吉本興業は昨年末、「当該事実は一切なく、本件記事は本件タレントの社会的評価を著しく低下させ、その名誉を毀損するもの」とし、法的措置を示唆。今月8日、吉本興業は松本さんが裁判に注力するために休業することを公表し、松本さん自身も「事実無根なので闘いまーす。」とXに投稿していた。
裁判の行方はどうなるのか。
「名誉毀損」「プライバシー権侵害」の両方か、どちらかだけか
「名誉毀損とプライバシー権侵害の2つの観点があると考えています。
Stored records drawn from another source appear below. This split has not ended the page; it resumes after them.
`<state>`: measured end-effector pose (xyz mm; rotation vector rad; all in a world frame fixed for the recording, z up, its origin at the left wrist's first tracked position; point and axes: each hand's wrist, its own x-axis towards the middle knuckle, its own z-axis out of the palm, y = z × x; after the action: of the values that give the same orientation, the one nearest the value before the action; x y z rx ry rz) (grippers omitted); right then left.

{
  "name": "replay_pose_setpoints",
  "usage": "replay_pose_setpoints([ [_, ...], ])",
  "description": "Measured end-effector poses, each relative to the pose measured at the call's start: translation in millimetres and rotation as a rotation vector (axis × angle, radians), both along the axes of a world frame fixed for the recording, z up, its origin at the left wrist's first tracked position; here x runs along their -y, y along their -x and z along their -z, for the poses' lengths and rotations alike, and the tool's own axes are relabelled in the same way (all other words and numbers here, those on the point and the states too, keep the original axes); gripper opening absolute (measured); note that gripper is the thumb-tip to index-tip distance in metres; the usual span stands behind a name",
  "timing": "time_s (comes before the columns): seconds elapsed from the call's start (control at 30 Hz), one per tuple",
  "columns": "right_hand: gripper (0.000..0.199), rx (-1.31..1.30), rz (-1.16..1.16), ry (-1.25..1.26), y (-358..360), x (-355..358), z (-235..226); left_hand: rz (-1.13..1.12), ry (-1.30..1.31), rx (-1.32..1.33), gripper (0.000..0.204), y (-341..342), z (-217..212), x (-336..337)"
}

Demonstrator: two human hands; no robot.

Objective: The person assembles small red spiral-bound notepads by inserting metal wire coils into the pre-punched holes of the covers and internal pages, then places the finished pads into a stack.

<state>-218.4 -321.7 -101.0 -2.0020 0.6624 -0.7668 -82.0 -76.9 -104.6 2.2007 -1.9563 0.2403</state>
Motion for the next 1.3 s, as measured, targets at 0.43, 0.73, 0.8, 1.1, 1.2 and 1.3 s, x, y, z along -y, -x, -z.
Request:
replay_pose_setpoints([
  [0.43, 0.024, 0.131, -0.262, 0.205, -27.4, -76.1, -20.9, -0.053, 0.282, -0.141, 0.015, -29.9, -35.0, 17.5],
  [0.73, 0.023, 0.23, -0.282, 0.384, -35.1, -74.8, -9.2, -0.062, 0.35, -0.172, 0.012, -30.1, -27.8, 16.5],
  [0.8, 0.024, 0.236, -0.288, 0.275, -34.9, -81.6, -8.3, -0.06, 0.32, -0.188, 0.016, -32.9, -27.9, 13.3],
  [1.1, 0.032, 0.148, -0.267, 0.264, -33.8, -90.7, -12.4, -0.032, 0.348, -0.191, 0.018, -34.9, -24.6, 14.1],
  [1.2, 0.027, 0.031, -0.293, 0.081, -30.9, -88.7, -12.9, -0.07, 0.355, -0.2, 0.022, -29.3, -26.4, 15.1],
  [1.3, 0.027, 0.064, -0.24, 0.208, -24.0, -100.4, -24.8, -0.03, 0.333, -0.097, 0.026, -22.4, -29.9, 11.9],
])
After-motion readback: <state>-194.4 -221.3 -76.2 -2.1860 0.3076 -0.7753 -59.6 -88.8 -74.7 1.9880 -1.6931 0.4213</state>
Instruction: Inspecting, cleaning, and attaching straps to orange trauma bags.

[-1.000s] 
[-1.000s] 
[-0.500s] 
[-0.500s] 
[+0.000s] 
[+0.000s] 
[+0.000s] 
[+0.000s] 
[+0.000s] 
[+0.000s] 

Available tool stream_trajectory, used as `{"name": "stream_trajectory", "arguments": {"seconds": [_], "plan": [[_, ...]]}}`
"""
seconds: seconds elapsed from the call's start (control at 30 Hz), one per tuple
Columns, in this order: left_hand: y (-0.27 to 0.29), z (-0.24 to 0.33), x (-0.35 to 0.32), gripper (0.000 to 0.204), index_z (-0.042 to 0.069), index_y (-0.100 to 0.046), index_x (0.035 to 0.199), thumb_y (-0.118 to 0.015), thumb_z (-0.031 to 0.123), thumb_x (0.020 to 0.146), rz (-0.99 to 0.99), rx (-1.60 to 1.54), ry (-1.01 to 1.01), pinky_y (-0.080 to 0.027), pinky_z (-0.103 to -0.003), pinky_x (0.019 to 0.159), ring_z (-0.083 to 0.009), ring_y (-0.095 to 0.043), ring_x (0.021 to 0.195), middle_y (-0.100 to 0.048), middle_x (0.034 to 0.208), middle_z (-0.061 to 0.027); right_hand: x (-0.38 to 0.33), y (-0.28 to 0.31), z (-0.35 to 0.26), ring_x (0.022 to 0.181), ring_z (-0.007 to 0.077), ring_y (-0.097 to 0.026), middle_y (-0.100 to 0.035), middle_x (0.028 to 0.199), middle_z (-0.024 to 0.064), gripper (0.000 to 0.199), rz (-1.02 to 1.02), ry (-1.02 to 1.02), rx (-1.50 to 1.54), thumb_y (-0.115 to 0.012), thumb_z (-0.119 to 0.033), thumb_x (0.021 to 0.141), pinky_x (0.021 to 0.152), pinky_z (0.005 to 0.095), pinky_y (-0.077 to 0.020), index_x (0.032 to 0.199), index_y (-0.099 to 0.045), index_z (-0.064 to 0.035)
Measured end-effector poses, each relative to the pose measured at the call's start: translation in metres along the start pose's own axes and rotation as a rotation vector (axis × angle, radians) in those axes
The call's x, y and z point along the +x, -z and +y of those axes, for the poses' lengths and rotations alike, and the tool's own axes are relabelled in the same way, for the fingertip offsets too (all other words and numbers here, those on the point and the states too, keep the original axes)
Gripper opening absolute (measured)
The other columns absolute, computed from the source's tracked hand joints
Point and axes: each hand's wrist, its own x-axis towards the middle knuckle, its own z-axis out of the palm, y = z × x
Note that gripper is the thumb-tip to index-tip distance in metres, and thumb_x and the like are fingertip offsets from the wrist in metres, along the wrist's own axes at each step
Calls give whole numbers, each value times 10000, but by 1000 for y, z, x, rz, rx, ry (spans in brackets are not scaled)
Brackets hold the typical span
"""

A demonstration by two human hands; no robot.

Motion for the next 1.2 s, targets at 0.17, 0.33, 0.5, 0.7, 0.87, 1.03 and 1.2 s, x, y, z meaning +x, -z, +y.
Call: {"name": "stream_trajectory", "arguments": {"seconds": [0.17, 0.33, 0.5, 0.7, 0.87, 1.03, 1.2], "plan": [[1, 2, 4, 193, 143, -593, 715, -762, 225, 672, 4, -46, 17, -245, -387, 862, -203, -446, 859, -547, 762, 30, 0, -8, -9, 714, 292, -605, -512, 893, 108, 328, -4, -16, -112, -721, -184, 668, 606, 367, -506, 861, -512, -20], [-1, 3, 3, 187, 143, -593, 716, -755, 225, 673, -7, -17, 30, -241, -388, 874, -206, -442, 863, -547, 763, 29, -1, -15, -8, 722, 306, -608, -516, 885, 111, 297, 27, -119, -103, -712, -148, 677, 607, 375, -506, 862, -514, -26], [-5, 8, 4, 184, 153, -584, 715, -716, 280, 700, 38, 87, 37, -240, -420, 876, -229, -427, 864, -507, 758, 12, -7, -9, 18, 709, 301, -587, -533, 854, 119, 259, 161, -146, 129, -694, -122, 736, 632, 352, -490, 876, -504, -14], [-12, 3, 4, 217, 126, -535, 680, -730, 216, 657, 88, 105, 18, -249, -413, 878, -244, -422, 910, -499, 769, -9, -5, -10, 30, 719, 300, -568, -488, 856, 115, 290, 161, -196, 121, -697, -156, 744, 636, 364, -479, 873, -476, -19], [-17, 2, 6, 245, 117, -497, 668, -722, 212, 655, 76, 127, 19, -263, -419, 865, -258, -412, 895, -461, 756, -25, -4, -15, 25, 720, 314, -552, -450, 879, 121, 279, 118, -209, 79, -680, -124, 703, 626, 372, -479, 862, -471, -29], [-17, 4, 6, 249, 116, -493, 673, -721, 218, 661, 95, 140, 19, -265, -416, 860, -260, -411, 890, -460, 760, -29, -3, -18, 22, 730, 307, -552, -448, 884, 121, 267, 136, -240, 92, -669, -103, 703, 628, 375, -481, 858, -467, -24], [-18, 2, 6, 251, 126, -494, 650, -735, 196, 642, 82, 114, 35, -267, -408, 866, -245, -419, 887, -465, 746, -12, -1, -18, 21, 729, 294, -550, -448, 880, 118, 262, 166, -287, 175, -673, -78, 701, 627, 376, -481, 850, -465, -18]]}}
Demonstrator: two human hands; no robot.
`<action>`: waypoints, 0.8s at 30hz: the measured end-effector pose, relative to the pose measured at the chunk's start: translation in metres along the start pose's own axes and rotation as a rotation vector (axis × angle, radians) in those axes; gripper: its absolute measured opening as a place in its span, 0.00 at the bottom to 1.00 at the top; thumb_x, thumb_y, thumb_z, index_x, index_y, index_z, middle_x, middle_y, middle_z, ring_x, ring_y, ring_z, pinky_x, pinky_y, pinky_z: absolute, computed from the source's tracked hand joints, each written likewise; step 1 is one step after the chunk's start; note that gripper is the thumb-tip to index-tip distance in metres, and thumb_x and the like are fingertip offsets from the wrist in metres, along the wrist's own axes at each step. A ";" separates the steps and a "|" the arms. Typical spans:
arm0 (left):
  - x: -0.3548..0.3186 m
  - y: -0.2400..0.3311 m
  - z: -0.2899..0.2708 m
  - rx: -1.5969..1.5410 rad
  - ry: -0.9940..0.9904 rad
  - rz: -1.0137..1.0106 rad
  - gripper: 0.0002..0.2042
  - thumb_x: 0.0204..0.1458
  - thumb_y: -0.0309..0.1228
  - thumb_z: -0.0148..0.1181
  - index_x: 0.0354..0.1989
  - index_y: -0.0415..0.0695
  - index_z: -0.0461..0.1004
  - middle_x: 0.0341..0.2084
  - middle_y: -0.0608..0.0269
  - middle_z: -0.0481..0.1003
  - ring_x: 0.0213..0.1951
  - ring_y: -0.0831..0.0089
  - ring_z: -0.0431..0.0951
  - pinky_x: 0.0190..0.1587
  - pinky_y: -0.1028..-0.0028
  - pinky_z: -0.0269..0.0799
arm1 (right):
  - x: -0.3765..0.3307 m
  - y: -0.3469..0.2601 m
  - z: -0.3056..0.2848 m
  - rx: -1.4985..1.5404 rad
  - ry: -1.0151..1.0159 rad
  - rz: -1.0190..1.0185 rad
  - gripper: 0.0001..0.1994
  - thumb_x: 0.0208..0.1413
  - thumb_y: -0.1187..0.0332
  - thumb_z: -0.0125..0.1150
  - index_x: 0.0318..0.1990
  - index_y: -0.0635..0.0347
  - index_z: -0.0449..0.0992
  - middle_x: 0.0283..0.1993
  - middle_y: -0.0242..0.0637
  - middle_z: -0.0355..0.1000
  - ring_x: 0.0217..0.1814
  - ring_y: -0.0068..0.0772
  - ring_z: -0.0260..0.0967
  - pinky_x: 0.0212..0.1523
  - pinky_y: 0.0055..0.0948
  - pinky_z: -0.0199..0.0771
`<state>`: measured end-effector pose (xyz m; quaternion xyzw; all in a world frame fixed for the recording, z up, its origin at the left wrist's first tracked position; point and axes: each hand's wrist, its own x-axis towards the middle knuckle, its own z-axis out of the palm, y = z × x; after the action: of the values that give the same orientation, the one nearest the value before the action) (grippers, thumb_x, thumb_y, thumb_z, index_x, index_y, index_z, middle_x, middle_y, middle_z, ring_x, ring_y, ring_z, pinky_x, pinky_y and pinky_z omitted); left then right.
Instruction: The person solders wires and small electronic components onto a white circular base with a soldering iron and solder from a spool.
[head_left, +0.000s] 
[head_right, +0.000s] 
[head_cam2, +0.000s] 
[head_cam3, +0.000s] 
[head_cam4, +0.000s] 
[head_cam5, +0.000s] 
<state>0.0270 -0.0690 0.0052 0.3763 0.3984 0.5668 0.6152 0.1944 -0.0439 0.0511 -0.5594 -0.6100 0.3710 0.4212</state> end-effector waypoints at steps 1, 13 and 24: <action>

松本さん側が名誉毀損だけ、またはプライバシー侵害だけで訴える可能性もありますし、両方の侵害を主張して提訴することもあると思います」
そう指摘するのは名誉毀損などの問題に詳しい清水陽平弁護士だ。
清水弁護士は松本さん側について、ホテルで飲み会を開いたことや、仲間が女性をアテンドしたことは否定できないのではないかとし、
「記事に書かれている密室での行為があったのか、なかったのか。それが一番の争点になると思います」
と推察する。
清水弁護士によると、名誉毀損で損害賠償を請求するには、「社会的評価が低下した」と認められる必要がある。
松本さん側は記事によって社会的評価が下がったと主張することになるが、記事に書かれた密室での出来事について、すべて真実ではないと否定するのか。一部は事実だが、ここからは違う、という主張をするのか。さらに、真実ではないことをどのように立証するのか。どのような証拠を示すのかは現時点では不明だ。
一方の文春側は、記事の内容は真実である、あるいは真実だと信じる相当な理由がある、ということを立証していかなくてはならない。